**EXERCISE GOAL**
Word for word, print each record, dropping any image it holds.
+++ EXCERPTED RECORDS +++
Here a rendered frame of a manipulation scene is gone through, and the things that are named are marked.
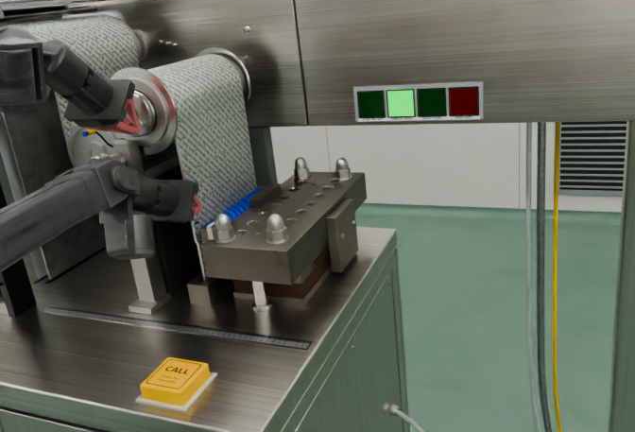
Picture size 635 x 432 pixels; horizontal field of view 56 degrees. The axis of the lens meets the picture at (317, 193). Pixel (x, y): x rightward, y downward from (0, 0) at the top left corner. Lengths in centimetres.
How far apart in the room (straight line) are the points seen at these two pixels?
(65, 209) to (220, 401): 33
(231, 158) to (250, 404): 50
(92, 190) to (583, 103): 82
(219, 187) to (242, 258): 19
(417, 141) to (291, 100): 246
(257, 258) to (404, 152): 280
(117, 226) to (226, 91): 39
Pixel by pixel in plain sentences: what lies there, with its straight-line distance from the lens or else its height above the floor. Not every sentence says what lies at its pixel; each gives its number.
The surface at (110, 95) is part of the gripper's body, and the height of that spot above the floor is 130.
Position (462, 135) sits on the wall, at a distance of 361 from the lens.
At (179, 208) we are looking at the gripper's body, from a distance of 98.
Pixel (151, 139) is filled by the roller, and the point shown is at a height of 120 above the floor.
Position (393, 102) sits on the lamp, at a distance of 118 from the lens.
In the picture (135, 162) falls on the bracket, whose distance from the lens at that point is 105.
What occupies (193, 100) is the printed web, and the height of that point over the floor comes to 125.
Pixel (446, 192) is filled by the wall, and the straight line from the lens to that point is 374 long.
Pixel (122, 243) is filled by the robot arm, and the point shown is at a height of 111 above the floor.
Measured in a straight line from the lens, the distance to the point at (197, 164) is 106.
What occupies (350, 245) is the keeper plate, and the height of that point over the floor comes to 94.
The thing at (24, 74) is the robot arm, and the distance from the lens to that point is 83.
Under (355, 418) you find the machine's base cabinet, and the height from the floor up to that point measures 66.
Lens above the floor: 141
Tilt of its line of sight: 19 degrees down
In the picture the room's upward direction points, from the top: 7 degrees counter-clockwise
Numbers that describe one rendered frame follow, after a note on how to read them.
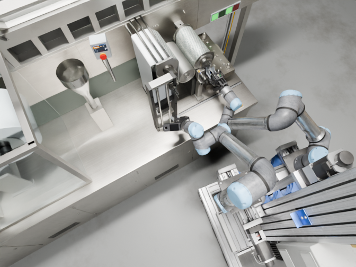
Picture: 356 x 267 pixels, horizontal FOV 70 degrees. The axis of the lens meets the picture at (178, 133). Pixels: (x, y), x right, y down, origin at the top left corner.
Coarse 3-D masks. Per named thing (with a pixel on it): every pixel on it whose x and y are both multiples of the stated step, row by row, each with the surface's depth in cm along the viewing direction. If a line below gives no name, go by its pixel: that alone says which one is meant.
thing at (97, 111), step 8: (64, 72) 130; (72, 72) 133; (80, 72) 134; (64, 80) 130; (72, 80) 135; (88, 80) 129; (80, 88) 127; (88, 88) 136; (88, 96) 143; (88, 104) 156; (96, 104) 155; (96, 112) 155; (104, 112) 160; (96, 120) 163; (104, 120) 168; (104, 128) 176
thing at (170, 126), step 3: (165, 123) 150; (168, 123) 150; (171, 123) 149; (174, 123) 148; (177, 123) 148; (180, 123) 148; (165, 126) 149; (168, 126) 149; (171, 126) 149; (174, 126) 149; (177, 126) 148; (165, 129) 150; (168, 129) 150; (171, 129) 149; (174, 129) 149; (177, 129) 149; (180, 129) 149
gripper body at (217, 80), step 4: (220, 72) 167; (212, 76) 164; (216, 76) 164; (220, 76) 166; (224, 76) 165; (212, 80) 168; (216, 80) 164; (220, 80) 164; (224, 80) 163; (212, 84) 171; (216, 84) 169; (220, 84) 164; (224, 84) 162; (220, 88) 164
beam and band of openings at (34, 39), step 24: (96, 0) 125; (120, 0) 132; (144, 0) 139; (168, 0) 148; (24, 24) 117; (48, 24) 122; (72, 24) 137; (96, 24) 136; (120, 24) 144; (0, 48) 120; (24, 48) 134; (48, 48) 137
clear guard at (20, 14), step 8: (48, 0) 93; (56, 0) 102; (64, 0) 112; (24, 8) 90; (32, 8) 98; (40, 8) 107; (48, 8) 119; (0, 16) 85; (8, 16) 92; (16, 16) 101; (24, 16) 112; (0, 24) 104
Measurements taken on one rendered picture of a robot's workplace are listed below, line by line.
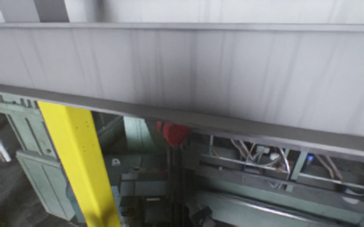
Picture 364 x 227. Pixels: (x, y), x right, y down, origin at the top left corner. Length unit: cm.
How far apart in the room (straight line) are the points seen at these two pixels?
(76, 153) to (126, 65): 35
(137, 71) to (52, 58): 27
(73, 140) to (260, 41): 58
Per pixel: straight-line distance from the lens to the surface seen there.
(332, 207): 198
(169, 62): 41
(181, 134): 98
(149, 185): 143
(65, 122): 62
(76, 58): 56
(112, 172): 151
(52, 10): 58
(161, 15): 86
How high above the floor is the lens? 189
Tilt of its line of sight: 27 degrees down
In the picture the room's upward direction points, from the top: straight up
+++
**WORKED SOLUTION**
Here a rendered frame of a manipulation scene is gone through, and the things that are named are marked.
Picture size 635 x 432 pixels; horizontal field of view 56 degrees. The axis of the lens meets the picture at (317, 193). Pixel (x, y): x rightward, y downward from (0, 0) at the top left corner. Lengths in centimetres.
How far apart in the room (straight line) are the points seen at these two pixels?
(65, 209) to (220, 401): 33
(231, 158) to (250, 404): 50
(92, 190) to (583, 103): 82
(219, 187) to (242, 258): 19
(417, 141) to (291, 100): 246
(257, 258) to (404, 152): 280
(117, 226) to (226, 91): 39
Pixel by pixel in plain sentences: what lies there, with its straight-line distance from the lens or else its height above the floor. Not every sentence says what lies at its pixel; each gives its number.
The surface at (110, 95) is part of the gripper's body, and the height of that spot above the floor is 130.
Position (462, 135) sits on the wall, at a distance of 361 from the lens.
At (179, 208) we are looking at the gripper's body, from a distance of 98.
Pixel (151, 139) is filled by the roller, and the point shown is at a height of 120 above the floor.
Position (393, 102) sits on the lamp, at a distance of 118 from the lens.
In the picture (135, 162) falls on the bracket, whose distance from the lens at that point is 105.
What occupies (193, 100) is the printed web, and the height of that point over the floor comes to 125.
Pixel (446, 192) is filled by the wall, and the straight line from the lens to that point is 374 long.
Pixel (122, 243) is filled by the robot arm, and the point shown is at a height of 111 above the floor.
Measured in a straight line from the lens, the distance to the point at (197, 164) is 106.
What occupies (350, 245) is the keeper plate, and the height of that point over the floor comes to 94.
The thing at (24, 74) is the robot arm, and the distance from the lens to that point is 83.
Under (355, 418) you find the machine's base cabinet, and the height from the floor up to that point measures 66.
Lens above the floor: 141
Tilt of its line of sight: 19 degrees down
In the picture the room's upward direction points, from the top: 7 degrees counter-clockwise
Numbers that describe one rendered frame follow, after a note on how to read them.
Picture: 356 x 267 pixels, horizontal FOV 70 degrees. The axis of the lens meets the picture at (178, 133). Pixels: (x, y), x right, y down, origin at the top left corner.
Coarse 3-D masks. Per named thing (with a pixel on it): every pixel on it whose x and y are both multiples of the stated step, row by row, each with the surface's depth in cm along the viewing direction. If a line below gives no name, go by its pixel: that alone says which one is meant.
thing at (97, 111), step 8: (64, 72) 130; (72, 72) 133; (80, 72) 134; (64, 80) 130; (72, 80) 135; (88, 80) 129; (80, 88) 127; (88, 88) 136; (88, 96) 143; (88, 104) 156; (96, 104) 155; (96, 112) 155; (104, 112) 160; (96, 120) 163; (104, 120) 168; (104, 128) 176
thing at (170, 126), step 3: (165, 123) 150; (168, 123) 150; (171, 123) 149; (174, 123) 148; (177, 123) 148; (180, 123) 148; (165, 126) 149; (168, 126) 149; (171, 126) 149; (174, 126) 149; (177, 126) 148; (165, 129) 150; (168, 129) 150; (171, 129) 149; (174, 129) 149; (177, 129) 149; (180, 129) 149
gripper body at (217, 80), step 4: (220, 72) 167; (212, 76) 164; (216, 76) 164; (220, 76) 166; (224, 76) 165; (212, 80) 168; (216, 80) 164; (220, 80) 164; (224, 80) 163; (212, 84) 171; (216, 84) 169; (220, 84) 164; (224, 84) 162; (220, 88) 164
beam and band of openings at (34, 39), step 24: (96, 0) 125; (120, 0) 132; (144, 0) 139; (168, 0) 148; (24, 24) 117; (48, 24) 122; (72, 24) 137; (96, 24) 136; (120, 24) 144; (0, 48) 120; (24, 48) 134; (48, 48) 137
clear guard at (20, 14), step 8: (48, 0) 93; (56, 0) 102; (64, 0) 112; (24, 8) 90; (32, 8) 98; (40, 8) 107; (48, 8) 119; (0, 16) 85; (8, 16) 92; (16, 16) 101; (24, 16) 112; (0, 24) 104
Measurements taken on one rendered picture of a robot's workplace are listed below, line by line.
Picture 364 x 227. Pixels: (x, y), x right, y down, origin at the top left corner. Length unit: cm.
How far apart in the room (straight line) are the points seen at these two pixels?
(76, 153) to (126, 65): 35
(137, 71) to (52, 58): 27
(73, 140) to (260, 41): 58
Per pixel: straight-line distance from the lens to the surface seen there.
(332, 207): 198
(169, 62): 41
(181, 134): 98
(149, 185): 143
(65, 122): 62
(76, 58): 56
(112, 172): 151
(52, 10): 58
(161, 15): 86
How high above the floor is the lens? 189
Tilt of its line of sight: 27 degrees down
In the picture the room's upward direction points, from the top: straight up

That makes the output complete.